Information given.
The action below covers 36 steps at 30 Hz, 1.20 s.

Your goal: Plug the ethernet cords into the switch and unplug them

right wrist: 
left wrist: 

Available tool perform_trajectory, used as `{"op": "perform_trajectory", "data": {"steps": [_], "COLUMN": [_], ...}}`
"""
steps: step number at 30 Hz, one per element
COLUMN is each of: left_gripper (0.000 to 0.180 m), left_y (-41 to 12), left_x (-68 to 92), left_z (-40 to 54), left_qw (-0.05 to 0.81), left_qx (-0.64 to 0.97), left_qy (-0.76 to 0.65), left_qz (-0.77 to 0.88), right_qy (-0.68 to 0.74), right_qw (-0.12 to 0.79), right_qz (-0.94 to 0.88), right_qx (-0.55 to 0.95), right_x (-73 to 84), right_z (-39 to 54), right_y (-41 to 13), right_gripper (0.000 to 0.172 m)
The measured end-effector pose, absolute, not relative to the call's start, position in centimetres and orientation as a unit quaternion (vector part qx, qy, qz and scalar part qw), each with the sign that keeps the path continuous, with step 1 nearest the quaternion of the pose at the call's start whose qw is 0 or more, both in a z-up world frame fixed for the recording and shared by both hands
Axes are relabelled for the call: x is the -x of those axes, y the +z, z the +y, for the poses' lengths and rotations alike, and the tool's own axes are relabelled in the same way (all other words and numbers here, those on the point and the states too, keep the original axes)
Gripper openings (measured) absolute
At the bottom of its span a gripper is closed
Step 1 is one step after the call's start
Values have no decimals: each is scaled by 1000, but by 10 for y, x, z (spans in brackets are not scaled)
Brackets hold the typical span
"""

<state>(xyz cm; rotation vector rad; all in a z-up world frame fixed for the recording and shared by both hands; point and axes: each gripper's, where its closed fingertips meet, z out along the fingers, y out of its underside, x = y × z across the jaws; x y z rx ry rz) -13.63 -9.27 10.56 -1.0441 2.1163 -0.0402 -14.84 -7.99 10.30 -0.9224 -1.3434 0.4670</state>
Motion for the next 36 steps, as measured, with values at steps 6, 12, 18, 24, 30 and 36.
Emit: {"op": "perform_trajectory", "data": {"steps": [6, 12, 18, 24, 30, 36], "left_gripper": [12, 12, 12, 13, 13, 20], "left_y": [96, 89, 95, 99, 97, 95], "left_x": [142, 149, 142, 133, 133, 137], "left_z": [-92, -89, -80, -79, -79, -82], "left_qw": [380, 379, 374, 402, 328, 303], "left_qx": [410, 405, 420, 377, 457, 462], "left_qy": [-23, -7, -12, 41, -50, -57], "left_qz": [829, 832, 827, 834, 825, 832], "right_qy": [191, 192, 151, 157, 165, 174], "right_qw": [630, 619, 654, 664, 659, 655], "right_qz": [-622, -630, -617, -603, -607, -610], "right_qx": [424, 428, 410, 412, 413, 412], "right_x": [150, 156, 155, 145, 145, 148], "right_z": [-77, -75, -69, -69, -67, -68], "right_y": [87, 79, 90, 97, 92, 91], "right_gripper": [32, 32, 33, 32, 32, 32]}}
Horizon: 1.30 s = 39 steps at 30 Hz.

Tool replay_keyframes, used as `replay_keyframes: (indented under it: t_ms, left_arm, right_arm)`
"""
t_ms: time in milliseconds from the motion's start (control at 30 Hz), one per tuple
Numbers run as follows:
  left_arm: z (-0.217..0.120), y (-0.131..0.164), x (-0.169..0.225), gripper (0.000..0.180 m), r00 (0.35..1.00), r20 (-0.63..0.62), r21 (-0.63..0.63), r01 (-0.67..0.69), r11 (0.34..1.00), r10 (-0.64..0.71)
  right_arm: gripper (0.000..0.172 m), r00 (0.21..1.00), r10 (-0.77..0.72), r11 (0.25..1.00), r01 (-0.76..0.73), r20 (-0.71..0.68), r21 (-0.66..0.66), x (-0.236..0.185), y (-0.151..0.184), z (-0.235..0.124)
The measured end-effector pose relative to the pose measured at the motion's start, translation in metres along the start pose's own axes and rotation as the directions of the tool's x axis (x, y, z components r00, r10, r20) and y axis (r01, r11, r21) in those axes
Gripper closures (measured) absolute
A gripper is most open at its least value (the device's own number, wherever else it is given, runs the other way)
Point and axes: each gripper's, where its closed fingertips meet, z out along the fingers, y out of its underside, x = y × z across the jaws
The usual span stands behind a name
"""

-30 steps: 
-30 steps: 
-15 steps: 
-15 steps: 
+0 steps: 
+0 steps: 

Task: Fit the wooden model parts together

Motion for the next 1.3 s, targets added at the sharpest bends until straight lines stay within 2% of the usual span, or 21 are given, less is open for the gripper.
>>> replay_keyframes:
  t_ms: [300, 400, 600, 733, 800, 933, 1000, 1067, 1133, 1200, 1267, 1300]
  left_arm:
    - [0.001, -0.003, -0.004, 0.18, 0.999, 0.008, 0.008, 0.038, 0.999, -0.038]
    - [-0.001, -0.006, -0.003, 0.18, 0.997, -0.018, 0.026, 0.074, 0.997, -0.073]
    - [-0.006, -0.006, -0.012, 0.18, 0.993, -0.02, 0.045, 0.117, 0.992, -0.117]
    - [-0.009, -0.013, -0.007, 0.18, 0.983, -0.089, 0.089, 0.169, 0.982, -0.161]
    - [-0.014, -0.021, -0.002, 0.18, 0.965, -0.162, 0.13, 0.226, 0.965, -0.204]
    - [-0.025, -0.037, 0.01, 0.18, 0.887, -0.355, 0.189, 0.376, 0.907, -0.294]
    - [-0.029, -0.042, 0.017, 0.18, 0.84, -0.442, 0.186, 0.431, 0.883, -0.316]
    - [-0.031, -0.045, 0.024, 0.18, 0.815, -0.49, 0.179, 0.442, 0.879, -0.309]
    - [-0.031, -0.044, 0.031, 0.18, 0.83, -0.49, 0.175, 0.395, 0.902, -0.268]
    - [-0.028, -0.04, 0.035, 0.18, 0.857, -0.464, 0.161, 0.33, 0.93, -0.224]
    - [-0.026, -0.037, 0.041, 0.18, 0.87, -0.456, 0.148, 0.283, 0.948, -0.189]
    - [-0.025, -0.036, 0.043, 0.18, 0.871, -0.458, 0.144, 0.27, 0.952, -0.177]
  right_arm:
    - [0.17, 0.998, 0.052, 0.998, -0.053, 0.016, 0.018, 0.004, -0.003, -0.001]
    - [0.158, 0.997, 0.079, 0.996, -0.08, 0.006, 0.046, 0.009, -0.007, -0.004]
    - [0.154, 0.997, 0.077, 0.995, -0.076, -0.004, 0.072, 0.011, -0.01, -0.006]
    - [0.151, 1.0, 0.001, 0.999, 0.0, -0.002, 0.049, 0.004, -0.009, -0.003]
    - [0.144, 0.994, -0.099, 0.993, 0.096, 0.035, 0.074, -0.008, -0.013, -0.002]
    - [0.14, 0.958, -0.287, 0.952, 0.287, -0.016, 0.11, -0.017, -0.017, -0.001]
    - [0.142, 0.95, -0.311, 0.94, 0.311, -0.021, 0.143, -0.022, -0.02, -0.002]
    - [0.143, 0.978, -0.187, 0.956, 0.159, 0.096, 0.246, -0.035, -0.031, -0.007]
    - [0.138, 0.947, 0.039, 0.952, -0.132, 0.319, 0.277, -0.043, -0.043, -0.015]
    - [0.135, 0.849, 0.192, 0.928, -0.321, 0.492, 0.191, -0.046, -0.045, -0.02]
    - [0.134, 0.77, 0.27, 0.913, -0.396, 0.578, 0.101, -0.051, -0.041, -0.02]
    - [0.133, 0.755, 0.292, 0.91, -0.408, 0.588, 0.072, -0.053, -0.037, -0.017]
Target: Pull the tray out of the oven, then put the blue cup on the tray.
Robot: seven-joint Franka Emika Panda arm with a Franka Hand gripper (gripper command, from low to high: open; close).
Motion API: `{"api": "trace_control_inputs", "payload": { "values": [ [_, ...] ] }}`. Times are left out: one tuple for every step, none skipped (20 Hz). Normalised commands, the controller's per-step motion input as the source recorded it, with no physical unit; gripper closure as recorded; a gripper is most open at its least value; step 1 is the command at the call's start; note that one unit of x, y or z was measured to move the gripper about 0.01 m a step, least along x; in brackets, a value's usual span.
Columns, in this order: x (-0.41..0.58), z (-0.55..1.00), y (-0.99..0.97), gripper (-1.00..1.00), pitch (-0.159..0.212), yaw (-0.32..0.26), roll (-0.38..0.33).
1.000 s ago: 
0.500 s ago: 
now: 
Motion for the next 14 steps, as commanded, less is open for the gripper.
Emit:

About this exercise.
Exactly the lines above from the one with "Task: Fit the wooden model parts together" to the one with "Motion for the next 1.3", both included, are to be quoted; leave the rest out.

The answer.
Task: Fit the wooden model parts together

Motion for the next 1.3 s, targets added at the sharpest bends until straight lines stay within 2% of the usual span, or 21 are given, less is open for the gripper.

The exercise requires no more work.